Le programme européen StorHy (6ème PCRD) contient un volet important
consacré au stockage sous forme d’hydrures, en particulier dans l’optique
de mettre au point les composés les plus légers, à base de magnésium,
de lithium, d’aluminium… Plus récemment est apparue une technologie
danoise (société Amminex A/S), destinée à des piles de faible puissance et
qui simplifie radicalement le rechargement.
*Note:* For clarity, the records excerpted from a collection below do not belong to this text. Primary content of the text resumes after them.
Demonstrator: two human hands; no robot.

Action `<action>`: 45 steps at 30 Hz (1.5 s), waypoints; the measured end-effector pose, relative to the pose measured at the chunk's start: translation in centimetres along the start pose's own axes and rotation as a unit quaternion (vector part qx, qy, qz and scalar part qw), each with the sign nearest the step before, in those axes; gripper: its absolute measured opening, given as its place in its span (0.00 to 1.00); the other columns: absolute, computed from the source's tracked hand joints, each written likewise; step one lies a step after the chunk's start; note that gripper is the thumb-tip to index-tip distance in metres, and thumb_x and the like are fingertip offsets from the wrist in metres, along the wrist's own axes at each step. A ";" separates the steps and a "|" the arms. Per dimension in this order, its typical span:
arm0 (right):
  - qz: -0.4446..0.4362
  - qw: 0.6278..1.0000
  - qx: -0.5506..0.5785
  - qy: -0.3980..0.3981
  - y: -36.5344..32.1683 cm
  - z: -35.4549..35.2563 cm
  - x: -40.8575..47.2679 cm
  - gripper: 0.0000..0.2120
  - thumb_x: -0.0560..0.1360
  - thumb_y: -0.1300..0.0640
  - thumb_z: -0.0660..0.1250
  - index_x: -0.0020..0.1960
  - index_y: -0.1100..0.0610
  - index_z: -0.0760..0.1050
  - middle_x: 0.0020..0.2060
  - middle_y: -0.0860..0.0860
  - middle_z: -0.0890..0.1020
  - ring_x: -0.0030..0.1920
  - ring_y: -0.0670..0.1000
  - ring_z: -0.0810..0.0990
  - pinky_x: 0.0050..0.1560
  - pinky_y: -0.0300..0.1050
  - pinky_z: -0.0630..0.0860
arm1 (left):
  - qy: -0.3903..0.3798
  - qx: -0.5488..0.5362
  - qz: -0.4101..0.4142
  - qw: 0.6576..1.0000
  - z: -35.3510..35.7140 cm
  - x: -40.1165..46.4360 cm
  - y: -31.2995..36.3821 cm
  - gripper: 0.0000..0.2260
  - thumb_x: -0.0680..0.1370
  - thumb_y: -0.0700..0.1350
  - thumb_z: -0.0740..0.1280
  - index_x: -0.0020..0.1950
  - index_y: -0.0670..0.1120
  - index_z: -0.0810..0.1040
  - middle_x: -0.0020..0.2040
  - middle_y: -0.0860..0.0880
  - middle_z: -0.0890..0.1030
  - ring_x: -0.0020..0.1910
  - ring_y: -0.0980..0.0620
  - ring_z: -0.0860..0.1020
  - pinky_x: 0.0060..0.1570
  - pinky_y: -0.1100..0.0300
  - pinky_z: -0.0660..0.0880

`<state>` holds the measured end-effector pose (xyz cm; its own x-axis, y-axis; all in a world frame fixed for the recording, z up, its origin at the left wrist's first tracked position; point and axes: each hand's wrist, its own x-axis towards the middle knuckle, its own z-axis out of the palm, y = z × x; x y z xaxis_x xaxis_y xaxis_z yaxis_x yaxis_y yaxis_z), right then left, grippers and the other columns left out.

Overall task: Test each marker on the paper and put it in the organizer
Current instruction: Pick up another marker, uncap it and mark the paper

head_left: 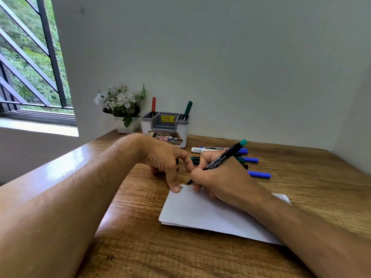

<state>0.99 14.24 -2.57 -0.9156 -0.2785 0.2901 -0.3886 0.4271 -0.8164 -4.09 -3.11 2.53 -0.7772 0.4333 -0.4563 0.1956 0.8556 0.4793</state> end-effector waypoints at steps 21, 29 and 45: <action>0.005 0.999 -0.024 -0.037 -0.4 -0.1 0.2 0.08 0.63 0.52 0.67 0.26 0.48 0.74 0.24 0.47 0.79 0.25 0.41 0.74 0.31 0.40 0.70 | -0.013 -0.005 0.003 1.000 0.1 0.0 -0.2 0.24 0.70 0.39 0.77 0.59 0.57 0.73 0.45 0.49 0.75 0.47 0.50 0.74 0.46 0.54 0.70; 0.003 0.999 -0.040 -0.016 -0.3 -0.2 0.3 0.14 0.70 0.58 0.70 0.27 0.51 0.72 0.26 0.49 0.80 0.26 0.42 0.74 0.33 0.42 0.71 | -0.012 0.004 0.000 1.000 0.1 0.1 -0.2 0.27 0.69 0.39 0.77 0.62 0.56 0.72 0.53 0.47 0.75 0.56 0.44 0.74 0.58 0.47 0.73; -0.001 0.999 -0.051 -0.016 -0.5 -0.2 0.1 0.15 0.69 0.59 0.70 0.26 0.51 0.71 0.25 0.49 0.79 0.27 0.44 0.74 0.34 0.43 0.71 | -0.015 -0.011 -0.006 1.000 0.1 0.1 -0.1 0.26 0.70 0.38 0.76 0.63 0.56 0.72 0.47 0.49 0.74 0.47 0.50 0.73 0.49 0.52 0.70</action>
<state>1.12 14.20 -2.00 -0.9113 -0.3069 0.2746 -0.4012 0.5113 -0.7600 -4.10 -3.12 2.42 -0.7610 0.4324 -0.4837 0.1735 0.8540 0.4904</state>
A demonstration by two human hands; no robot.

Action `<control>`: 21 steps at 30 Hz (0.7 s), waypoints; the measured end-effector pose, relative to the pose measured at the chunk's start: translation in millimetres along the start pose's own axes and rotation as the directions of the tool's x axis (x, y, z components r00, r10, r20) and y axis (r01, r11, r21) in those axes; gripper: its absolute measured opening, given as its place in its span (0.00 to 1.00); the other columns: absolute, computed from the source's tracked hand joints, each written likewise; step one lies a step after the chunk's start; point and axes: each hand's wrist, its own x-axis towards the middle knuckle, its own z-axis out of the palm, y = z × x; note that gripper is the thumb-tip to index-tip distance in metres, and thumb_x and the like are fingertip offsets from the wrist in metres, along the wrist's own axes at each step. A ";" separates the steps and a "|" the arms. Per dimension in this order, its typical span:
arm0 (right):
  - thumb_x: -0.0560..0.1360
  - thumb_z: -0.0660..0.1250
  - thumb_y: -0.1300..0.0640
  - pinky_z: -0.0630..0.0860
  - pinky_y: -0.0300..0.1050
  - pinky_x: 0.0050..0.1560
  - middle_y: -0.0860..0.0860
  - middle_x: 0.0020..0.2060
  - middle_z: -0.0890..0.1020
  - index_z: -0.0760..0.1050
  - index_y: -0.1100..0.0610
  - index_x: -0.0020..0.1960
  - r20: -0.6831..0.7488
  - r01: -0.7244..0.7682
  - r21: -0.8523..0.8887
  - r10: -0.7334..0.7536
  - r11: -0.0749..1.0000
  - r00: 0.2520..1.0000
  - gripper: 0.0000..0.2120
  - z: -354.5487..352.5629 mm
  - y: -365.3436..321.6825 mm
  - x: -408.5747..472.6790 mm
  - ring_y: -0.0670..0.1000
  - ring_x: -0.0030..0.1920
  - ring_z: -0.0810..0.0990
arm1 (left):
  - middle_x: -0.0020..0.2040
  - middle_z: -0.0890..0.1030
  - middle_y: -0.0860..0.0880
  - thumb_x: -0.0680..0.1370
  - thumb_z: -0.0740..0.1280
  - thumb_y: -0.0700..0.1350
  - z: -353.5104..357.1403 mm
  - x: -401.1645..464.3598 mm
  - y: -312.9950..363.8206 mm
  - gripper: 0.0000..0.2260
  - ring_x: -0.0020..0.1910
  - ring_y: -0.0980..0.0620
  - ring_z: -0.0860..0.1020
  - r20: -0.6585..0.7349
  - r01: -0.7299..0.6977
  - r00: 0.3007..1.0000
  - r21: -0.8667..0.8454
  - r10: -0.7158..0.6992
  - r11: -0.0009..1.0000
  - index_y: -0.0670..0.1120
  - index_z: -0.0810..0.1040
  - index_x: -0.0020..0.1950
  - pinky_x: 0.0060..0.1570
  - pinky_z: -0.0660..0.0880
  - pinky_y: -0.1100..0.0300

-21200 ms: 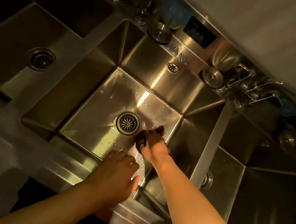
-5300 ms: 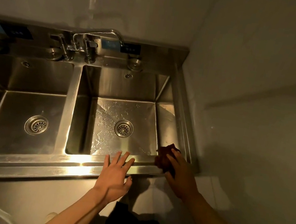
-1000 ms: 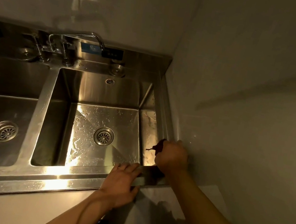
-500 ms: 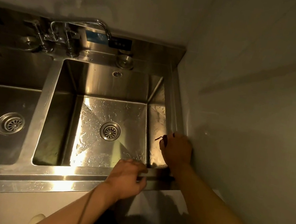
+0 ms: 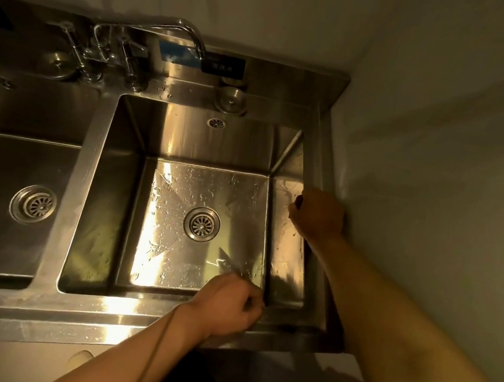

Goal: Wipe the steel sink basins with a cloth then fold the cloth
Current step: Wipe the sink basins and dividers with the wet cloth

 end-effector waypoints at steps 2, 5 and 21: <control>0.77 0.67 0.43 0.77 0.45 0.37 0.48 0.34 0.77 0.76 0.51 0.41 -0.021 0.003 0.011 -0.002 1.000 1.000 0.13 -1.5 -3.9 19.0 0.50 0.36 0.78 | 0.43 0.84 0.49 0.78 0.59 0.56 -4.2 2.7 0.2 0.15 0.42 0.49 0.80 0.018 0.001 1.000 -0.010 -0.001 1.000 0.49 0.82 0.47 0.40 0.68 0.58; 0.77 0.67 0.46 0.71 0.42 0.35 0.49 0.34 0.76 0.75 0.53 0.40 -0.074 0.024 0.010 -0.023 1.000 0.997 0.12 -2.8 -6.9 44.4 0.50 0.34 0.76 | 0.44 0.84 0.49 0.79 0.60 0.55 -6.5 6.8 0.5 0.14 0.43 0.48 0.80 0.023 0.002 1.000 -0.029 -0.001 1.000 0.50 0.82 0.49 0.40 0.68 0.58; 0.81 0.60 0.45 0.72 0.54 0.62 0.55 0.63 0.80 0.79 0.56 0.65 -0.241 0.060 0.012 -0.055 0.998 0.969 0.21 4.8 -2.6 36.1 0.60 0.63 0.75 | 0.63 0.82 0.52 0.82 0.59 0.53 10.0 -33.4 -18.9 0.17 0.62 0.51 0.76 -0.007 0.047 0.999 0.018 -0.047 0.999 0.54 0.78 0.69 0.59 0.71 0.59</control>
Ce sont des pastilles
solides gorgées d’ammoniac (NH3) adsorbé par du chlorure de magnésium. Le
composé est stable et libère, par passage au travers d’un filtre
catalytique, 10% de sa masse en hydrogène.

Partout, la recherche s’intensifie et la technologie gagne en maturité.
La normalisation en matière de sécurité de stockage et de transport
avance. Des réservoirs d’hydrogène conformes à la norme ISO11439 sont déjà
fabriqués par des sociétés comme Quantum. Il reste encore à mettre la
technologie à portée des voitures, à convaincre le législateur d’adapter
la réglementation, aujourd’hui défavorable à l’hydrogène, et à gagner
la confiance des utilisateurs.
Thierry Mahé et Ridha Loukil

Comment la pile à combustible fonctionne

La pile à combustible fonctionne selon le principe inverse de
l’électrolyse de l’eau, inventé par l’électro-chimiste britannique William Grove
en 1839. Le cœur comprend une anode (électrode positive) et une cathode
(électrode négative), séparées par un électrolyte (un matériau qui
bloque le passage des électrons). Grâce au catalyseur (platine couvrant les
surfaces actives des électrodes), l’hydrogène (pur ou issu du méthanol)
se combine avec l’oxygène (contenu dans l’air), générant à la fois eau,
chaleur et électricité. Souvent l’eau ainsi produite s’évacue naturellement
dans l’air sous forme de vapeur. La pile au méthanol produit en plus du CO2.